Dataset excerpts
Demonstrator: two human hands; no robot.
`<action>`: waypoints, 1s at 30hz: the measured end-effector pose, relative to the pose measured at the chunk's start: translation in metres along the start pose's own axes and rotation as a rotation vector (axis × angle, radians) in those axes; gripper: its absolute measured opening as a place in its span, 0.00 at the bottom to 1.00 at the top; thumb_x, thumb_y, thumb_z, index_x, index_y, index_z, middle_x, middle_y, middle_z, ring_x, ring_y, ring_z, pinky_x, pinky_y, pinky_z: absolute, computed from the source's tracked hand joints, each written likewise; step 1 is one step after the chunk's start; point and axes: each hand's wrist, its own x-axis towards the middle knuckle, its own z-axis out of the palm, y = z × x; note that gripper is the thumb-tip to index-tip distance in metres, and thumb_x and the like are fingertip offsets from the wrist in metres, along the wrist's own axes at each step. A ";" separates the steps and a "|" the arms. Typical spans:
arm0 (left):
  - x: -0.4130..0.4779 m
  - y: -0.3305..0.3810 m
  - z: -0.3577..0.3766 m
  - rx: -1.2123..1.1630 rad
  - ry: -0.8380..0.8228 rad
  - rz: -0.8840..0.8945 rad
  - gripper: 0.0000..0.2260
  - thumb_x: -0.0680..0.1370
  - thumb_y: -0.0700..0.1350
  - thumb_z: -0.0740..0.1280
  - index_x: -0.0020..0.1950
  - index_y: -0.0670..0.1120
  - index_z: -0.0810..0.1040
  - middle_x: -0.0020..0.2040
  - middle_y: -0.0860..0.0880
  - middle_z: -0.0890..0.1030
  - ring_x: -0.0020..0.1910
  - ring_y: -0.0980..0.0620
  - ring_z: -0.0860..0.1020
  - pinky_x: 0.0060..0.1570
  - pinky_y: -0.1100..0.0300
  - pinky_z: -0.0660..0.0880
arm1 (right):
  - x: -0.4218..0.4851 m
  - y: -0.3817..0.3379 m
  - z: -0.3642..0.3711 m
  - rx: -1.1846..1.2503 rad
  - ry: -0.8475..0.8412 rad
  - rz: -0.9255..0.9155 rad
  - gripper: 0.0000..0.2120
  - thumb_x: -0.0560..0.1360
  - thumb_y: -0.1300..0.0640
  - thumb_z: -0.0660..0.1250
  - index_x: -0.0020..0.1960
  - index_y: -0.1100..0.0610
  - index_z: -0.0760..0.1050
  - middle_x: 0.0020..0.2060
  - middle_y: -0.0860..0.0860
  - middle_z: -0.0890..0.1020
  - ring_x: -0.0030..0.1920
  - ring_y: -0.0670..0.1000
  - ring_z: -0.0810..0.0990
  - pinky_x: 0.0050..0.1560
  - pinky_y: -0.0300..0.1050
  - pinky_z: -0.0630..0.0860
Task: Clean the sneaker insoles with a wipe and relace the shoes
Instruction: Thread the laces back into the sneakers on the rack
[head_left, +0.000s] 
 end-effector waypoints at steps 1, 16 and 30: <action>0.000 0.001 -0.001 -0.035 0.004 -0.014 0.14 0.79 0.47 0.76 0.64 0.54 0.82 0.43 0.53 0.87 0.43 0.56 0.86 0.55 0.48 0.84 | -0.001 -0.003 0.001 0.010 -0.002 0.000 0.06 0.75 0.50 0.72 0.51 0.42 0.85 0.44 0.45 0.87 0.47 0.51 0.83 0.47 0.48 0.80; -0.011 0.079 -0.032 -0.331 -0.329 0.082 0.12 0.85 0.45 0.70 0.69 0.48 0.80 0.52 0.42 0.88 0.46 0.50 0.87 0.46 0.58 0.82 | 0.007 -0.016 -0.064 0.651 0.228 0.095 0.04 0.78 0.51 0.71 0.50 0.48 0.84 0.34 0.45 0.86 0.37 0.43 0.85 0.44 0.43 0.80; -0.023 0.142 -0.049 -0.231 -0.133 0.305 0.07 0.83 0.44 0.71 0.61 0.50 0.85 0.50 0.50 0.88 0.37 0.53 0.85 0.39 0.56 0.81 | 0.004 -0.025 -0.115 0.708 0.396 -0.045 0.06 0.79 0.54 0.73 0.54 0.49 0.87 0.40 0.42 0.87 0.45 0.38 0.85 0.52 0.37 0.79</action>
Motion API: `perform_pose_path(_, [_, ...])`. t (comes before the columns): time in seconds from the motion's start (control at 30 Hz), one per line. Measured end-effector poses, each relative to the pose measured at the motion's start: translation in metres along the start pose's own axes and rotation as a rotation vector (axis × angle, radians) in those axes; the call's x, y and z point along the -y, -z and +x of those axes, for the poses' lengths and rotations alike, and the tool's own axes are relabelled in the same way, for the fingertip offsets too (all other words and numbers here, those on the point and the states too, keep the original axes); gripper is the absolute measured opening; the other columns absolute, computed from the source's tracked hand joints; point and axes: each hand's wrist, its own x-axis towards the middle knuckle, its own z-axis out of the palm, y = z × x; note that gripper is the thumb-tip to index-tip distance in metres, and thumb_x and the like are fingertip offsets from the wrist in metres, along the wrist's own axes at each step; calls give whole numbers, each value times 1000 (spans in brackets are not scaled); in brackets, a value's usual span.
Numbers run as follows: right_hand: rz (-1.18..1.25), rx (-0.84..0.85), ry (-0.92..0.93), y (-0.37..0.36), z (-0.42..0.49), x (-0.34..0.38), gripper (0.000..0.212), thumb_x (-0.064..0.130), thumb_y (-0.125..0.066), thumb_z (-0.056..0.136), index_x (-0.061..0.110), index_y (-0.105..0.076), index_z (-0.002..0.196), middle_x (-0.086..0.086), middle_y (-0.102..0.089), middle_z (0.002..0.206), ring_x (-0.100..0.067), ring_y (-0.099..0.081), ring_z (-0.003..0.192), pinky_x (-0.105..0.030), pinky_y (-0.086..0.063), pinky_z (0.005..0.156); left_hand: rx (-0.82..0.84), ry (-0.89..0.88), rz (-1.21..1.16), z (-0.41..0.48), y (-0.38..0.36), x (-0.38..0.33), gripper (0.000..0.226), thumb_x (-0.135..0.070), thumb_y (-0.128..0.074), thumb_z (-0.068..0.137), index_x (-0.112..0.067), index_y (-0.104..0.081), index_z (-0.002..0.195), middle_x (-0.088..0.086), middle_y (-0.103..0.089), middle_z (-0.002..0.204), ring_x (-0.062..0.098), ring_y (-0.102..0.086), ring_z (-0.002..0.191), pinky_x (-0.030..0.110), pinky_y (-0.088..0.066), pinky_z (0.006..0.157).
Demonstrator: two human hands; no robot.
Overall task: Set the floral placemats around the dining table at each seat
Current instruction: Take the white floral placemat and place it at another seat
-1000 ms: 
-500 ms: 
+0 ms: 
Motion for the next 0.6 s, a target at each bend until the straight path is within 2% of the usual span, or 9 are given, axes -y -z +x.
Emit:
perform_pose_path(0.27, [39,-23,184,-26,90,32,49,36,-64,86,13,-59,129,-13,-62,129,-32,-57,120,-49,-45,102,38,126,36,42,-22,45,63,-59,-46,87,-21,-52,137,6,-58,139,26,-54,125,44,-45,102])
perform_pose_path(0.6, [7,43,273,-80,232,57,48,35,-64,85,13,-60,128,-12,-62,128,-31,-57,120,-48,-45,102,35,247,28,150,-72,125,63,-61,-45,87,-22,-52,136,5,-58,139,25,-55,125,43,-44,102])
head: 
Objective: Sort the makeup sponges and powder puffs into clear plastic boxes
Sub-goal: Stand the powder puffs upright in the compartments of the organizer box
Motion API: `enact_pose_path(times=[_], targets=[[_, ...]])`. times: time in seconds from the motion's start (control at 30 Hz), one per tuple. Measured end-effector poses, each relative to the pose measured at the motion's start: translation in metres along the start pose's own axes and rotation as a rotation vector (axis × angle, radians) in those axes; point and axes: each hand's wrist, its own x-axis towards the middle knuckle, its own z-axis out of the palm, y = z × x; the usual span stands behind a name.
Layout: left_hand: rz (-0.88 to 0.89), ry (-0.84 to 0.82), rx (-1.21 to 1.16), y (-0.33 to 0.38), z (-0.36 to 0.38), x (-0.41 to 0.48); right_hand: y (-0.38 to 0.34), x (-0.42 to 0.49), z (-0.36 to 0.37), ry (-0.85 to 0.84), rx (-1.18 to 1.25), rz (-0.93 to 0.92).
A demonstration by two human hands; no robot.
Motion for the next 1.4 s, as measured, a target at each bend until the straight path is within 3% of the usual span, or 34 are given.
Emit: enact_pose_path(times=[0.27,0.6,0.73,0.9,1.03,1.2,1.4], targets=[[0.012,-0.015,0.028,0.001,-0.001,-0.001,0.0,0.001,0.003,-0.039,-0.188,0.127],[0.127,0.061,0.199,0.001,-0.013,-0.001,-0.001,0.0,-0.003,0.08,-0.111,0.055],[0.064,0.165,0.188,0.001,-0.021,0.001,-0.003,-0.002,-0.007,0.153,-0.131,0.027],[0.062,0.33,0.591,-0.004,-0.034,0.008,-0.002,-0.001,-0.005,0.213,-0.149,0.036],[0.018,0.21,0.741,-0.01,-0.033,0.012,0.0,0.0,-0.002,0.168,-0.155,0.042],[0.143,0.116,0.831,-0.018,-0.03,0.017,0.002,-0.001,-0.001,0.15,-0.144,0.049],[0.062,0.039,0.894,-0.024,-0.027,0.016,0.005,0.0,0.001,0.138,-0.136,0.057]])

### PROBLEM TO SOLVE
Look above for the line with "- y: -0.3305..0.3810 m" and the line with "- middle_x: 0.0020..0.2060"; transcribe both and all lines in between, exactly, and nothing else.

### ANSWER
  - y: -0.3305..0.3810 m
  - z: -0.3577..0.3766 m
  - rx: -1.2123..1.1630 rad
  - ry: -0.8380..0.8228 rad
  - rz: -0.8840..0.8945 rad
  - gripper: 0.0000..0.2260
  - thumb_x: -0.0680..0.1370
  - thumb_y: -0.0700..0.1350
  - thumb_z: -0.0740..0.1280
  - index_x: -0.0020..0.1950
  - index_y: -0.0670..0.1120
  - index_z: -0.0810..0.1040
  - middle_x: -0.0020..0.2040
  - middle_y: -0.0860..0.0880
  - middle_z: -0.0890..0.1030
  - ring_x: -0.0020..0.1910
  - ring_y: -0.0980..0.0620
  - ring_z: -0.0860..0.1020
  - pinky_x: 0.0060..0.1570
  - pinky_y: -0.1100..0.0300
  - pinky_z: -0.0660..0.0880
arm1 (right):
  - x: -0.4218..0.4851 m
  - y: -0.3817..0.3379 m
  - z: -0.3642..0.3711 m
  - rx: -1.1846..1.2503 rad
  - ry: -0.8475..0.8412 rad
  - rz: -0.9255..0.9155 rad
  - gripper: 0.0000..0.2120
  - thumb_x: -0.0560..0.1360
  - thumb_y: -0.1300..0.0640
  - thumb_z: -0.0660..0.1250
  - index_x: -0.0020..0.1960
  - index_y: -0.1100..0.0610
  - index_z: -0.0760..0.1050
  - middle_x: 0.0020..0.2060

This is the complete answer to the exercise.